= Victor Stolan =

British hotelier and environmentalist

Victor Anthony Stolan (born 1893) was a British hotelier and environmentalist. He provided "the germ of the idea" that led Julian Huxley and Max Nicholson with him to start the World Wildlife Fund. They, together with others they recruited, founded the organisation on 11 September 1961 in Switzerland.

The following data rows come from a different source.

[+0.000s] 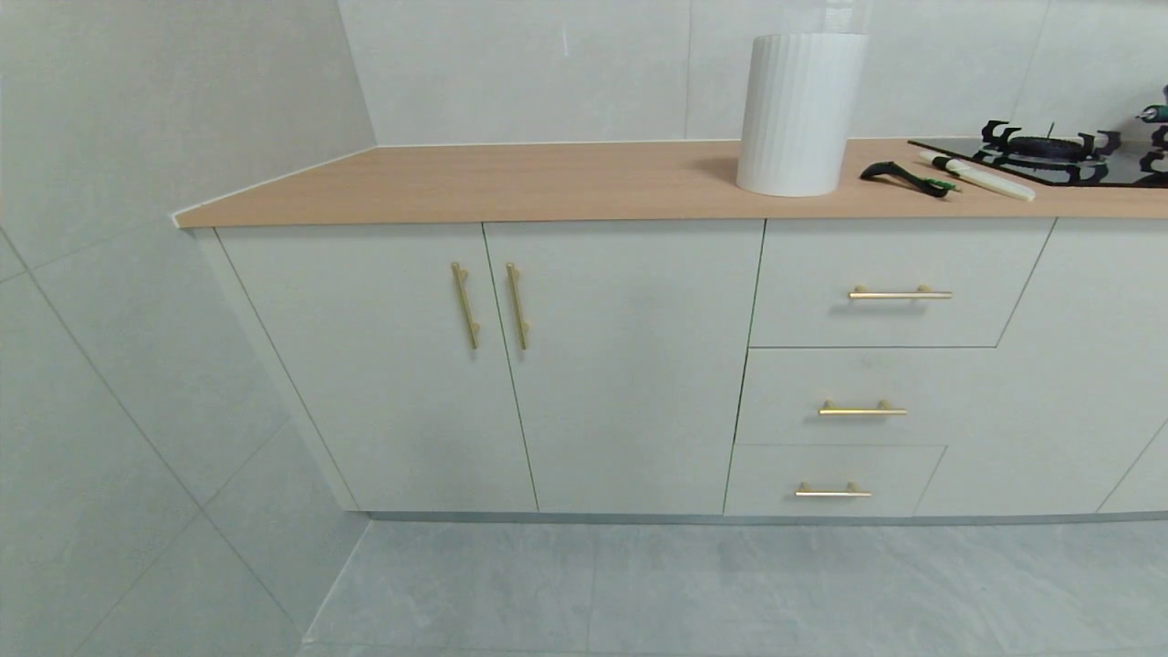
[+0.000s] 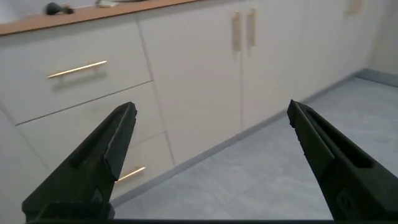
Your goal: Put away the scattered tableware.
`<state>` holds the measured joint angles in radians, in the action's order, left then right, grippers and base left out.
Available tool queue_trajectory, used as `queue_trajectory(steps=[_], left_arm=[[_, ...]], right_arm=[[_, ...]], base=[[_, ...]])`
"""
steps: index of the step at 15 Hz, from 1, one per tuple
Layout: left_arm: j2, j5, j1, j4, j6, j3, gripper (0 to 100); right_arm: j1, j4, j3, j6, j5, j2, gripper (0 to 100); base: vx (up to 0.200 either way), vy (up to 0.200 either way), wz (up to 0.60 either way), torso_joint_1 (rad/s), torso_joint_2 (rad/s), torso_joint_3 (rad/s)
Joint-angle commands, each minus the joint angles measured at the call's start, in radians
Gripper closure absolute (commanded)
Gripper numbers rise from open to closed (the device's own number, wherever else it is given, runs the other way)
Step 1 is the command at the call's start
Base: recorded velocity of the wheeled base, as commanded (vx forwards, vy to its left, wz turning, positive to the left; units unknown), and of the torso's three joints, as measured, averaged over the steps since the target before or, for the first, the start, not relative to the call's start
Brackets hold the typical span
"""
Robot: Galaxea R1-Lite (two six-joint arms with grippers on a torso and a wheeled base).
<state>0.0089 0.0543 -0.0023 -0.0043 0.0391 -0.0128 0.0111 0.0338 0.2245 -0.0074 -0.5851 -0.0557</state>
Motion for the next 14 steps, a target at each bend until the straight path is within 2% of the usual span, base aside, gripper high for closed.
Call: queue_trajectory(steps=[1,2,3,6,7,12,13,14], left_arm=[[-0.009,-0.010,0.001,-0.002,0.001,0.011,0],[-0.009,-0.024,0.001,0.000,0.010,0.013,0],[-0.009,-0.025,0.001,0.001,0.019,0.013,0],[-0.009,-0.025,0.001,0.003,0.019,0.013,0],[-0.009,-0.025,0.001,0.003,0.010,0.013,0],[-0.009,-0.024,0.001,0.003,0.004,0.013,0],[-0.009,-0.024,0.001,0.003,-0.024,0.013,0],[-0.009,-0.024,0.001,0.003,-0.035,0.013,0]], right_arm=[[-0.006,0.052,-0.140,-0.008,0.099,0.056,0],[-0.006,0.072,-0.215,-0.008,0.177,0.056,0],[-0.006,0.029,-0.224,-0.005,0.231,0.056,0],[-0.006,0.012,-0.223,0.003,0.291,0.056,0],[-0.006,0.012,-0.223,0.000,0.304,0.056,0],[-0.006,0.012,-0.223,0.011,0.323,0.056,0],[-0.006,0.014,-0.223,-0.005,0.380,0.056,0],[-0.006,0.015,-0.223,-0.040,0.413,0.056,0]], base=[[0.000,0.000,0.00,0.000,0.00,0.000],[0.000,0.000,0.00,0.000,0.00,0.000],[0.000,0.000,0.00,0.000,0.00,0.000],[0.000,0.000,0.00,0.000,0.00,0.000],[0.000,0.000,0.00,0.000,0.00,0.000],[0.000,0.000,0.00,0.000,0.00,0.000],[0.000,0.000,0.00,0.000,0.00,0.000],[0.000,0.000,0.00,0.000,0.00,0.000]])
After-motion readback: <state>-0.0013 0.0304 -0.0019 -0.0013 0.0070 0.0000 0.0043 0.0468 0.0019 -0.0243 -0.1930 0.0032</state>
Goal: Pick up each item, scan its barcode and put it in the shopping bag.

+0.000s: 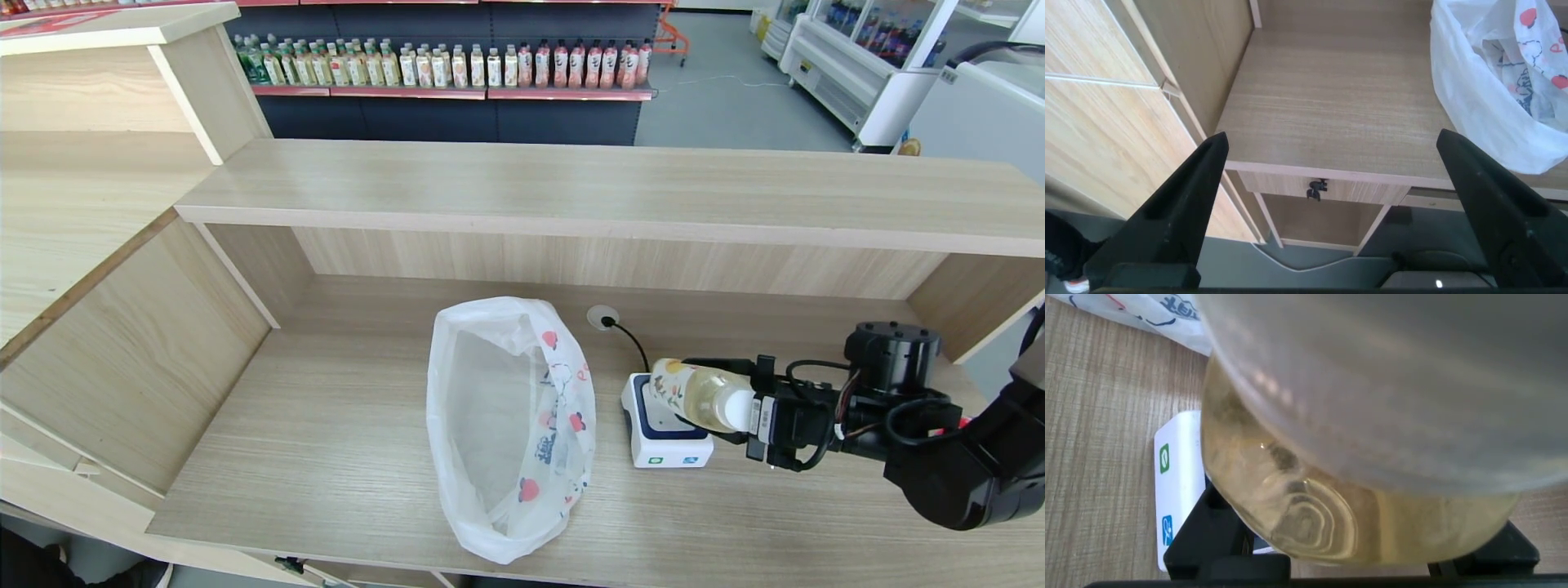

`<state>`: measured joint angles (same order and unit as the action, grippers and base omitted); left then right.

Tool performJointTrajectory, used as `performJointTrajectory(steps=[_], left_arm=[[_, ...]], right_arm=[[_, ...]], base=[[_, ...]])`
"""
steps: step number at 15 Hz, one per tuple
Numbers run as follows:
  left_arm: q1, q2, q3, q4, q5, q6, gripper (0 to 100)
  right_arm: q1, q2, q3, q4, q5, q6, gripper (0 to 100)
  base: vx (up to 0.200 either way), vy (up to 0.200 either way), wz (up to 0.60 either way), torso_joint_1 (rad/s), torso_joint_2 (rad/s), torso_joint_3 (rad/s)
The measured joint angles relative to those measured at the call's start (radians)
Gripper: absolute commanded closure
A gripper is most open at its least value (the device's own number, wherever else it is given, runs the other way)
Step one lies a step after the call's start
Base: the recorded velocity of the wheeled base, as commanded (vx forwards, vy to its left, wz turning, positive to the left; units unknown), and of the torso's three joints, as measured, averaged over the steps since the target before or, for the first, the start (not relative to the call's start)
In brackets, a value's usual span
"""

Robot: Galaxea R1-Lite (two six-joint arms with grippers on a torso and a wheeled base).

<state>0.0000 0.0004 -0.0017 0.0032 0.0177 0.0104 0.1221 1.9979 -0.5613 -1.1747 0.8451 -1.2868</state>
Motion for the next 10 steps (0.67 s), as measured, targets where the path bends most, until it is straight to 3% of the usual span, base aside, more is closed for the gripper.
performJointTrajectory(steps=[5,8,10], left_arm=[[0.000,0.000,0.000,0.000,0.000,0.000,0],[0.000,0.000,0.000,0.000,0.000,0.000,0],[0.000,0.000,0.000,0.000,0.000,0.000,0]], right_arm=[[-0.003,-0.051,0.009,0.003,-0.007,0.091,100],[-0.001,-0.162,0.009,0.012,-0.054,0.310,100],[-0.001,-0.293,0.009,0.092,-0.176,0.548,100]], base=[[0.000,0.000,0.00,0.000,0.00,0.000],[0.000,0.000,0.00,0.000,0.00,0.000],[0.000,0.000,0.00,0.000,0.00,0.000]])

Originally a Czechoslovak refugee, Stolan became a naturalised UK citizen in 1951. He was a businessman and hotel owner. He died within a few years of the start of the WWF.

==Role in starting WWF==
Victor Stolan, born 1893 in Czechoslovakia, wrote to Julian Huxley, the author of three articles about the disappearance of wild life in Africa that first appeared on 13 November 1960 in The Observer with "The germ of the idea that was to result in the birth of the World Wildlife Fund". In this letter, dated 6 December 1960, Stolan argued that an international appeal aiming to raise millions of pounds should be set up on behalf of all wild species threatened by extinction. It "urged Huxley to put him in touch with a "single and uninhibited mind… with whom ideas can be developed and speedilly [sic] directed towards accumulating some millions of pounds without mobilising commissions, committees etc as there is no time for Victorian procedure". Huxley responded by putting him in contact with Max Nicholson who saw the logic of his argument and encouraged Victor to write a memorandum about setting up such a fund. This memorandum has been described as "brilliant, lengthy and eccentric". It argued that help should be sought from the Pope and Archbishop of Canterbury: "Nobody is in too high a place to lend a hand to defend creation." He also argued that "new tycoons" be asked for money to create a "shining monument in history".

Nicholson checked the plausibility of setting up such a fund by showing the memorandum to Guy Mountfort, the head of a major advertising agency. This was, as "Nicholson later acknowledged, a turning point." As a result, in May 1961, a meeting was held that included Peter Scott (the WWF's first chairman) as well as the three initiators.

==Exclusion==
In the spring and summer of 1961, there were more meetings but Victor Stolan came to be excluded from them. In a letter to Huxley, Nicholson wrote, "Mr Stolan is rather too much the naive enthusiast and rather too little the practical man of affairs to be very much help," Stolan's history as an hotelier was also counted against him: "an unfortunate experience with a country hotel". Nicholson also made prejudicial remarks about his Czechoslovak background. Another factor could have been that unlike all the other founders of the WWF, Stolan was not like them an ornithologist nor earlier involved in conservationism.

Victor Stolan died within a few years of the founding of the WWF.